Data block section start
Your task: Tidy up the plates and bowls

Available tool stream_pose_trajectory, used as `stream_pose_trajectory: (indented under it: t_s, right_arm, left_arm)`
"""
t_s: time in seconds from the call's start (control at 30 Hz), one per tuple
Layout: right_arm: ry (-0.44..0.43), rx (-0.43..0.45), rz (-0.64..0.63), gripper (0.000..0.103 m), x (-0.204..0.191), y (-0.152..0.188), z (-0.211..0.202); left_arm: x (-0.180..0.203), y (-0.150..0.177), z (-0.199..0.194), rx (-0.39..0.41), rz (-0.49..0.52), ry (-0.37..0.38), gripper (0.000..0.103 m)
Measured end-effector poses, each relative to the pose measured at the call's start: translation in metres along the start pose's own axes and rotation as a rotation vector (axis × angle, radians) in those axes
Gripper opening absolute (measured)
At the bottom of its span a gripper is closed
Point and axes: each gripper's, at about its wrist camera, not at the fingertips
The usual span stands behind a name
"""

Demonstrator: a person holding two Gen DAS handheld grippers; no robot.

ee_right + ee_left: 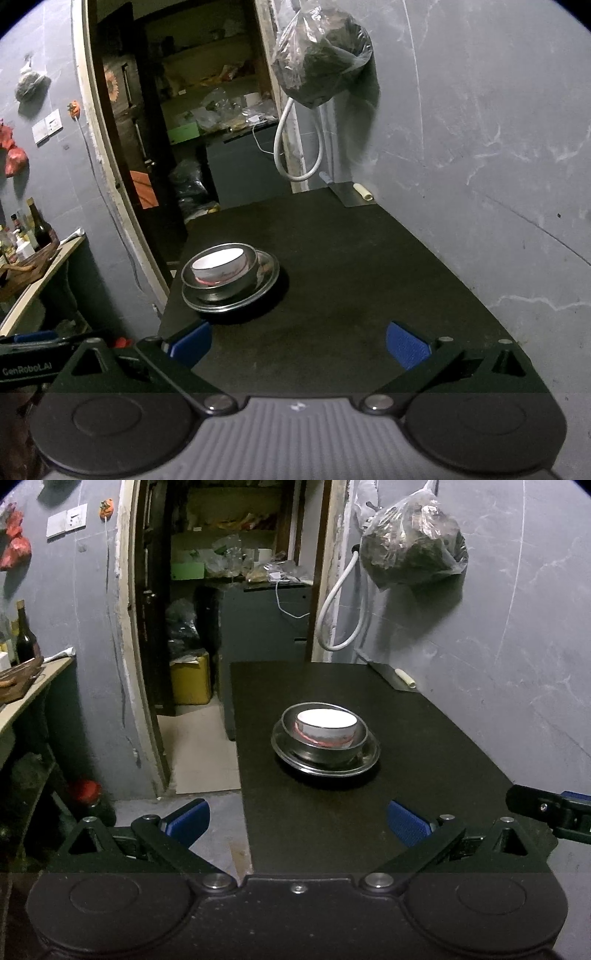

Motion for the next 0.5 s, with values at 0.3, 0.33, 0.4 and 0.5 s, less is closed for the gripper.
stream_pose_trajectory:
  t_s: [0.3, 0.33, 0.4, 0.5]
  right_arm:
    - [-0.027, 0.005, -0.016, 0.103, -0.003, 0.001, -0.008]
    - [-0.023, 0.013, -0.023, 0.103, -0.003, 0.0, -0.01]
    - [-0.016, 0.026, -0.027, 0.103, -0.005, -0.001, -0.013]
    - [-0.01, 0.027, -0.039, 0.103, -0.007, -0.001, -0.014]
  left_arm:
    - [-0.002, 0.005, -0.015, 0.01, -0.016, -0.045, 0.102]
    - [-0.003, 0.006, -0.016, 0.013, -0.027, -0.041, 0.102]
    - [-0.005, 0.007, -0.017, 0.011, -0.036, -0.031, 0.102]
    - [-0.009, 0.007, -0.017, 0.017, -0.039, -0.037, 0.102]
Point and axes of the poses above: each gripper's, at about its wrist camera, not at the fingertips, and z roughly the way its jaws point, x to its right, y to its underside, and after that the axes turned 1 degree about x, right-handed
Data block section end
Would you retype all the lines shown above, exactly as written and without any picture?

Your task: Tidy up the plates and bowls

Available tool stream_pose_trajectory, used as `stream_pose_trajectory: (indented under it: t_s, right_arm, left_arm)`
"""
t_s: time in seconds from the call's start (control at 30 Hz), one per tuple
Layout: right_arm: ry (-0.44..0.43), rx (-0.43..0.45), rz (-0.64..0.63), gripper (0.000..0.103 m), x (-0.204..0.191), y (-0.152..0.188), z (-0.211..0.202); left_arm: x (-0.180..0.203), y (-0.150..0.177), z (-0.199..0.194), rx (-0.39..0.41), rz (-0.49..0.52), ry (-0.37..0.38), gripper (0.000..0.103 m)
Measured end-effector poses, each relative to the pose measured at the call's start: translation in metres along the start pose's own axes and rotation as a rotation vector (axis × angle, radians) in those axes
Gripper opening absolute (measured)
At the bottom of its span a gripper is closed
Point and axes: each gripper's, at about its wrist camera, not at the fingertips
The usual span stands behind a name
"""

Demonstrator: a person holding two Gen DAS handheld grippers; no robot.

ee_right + ee_left: 

Motion for the next 0.5 s, with values at 0.3, 0.33, 0.4 and 0.5 s, less is closed for the gripper.
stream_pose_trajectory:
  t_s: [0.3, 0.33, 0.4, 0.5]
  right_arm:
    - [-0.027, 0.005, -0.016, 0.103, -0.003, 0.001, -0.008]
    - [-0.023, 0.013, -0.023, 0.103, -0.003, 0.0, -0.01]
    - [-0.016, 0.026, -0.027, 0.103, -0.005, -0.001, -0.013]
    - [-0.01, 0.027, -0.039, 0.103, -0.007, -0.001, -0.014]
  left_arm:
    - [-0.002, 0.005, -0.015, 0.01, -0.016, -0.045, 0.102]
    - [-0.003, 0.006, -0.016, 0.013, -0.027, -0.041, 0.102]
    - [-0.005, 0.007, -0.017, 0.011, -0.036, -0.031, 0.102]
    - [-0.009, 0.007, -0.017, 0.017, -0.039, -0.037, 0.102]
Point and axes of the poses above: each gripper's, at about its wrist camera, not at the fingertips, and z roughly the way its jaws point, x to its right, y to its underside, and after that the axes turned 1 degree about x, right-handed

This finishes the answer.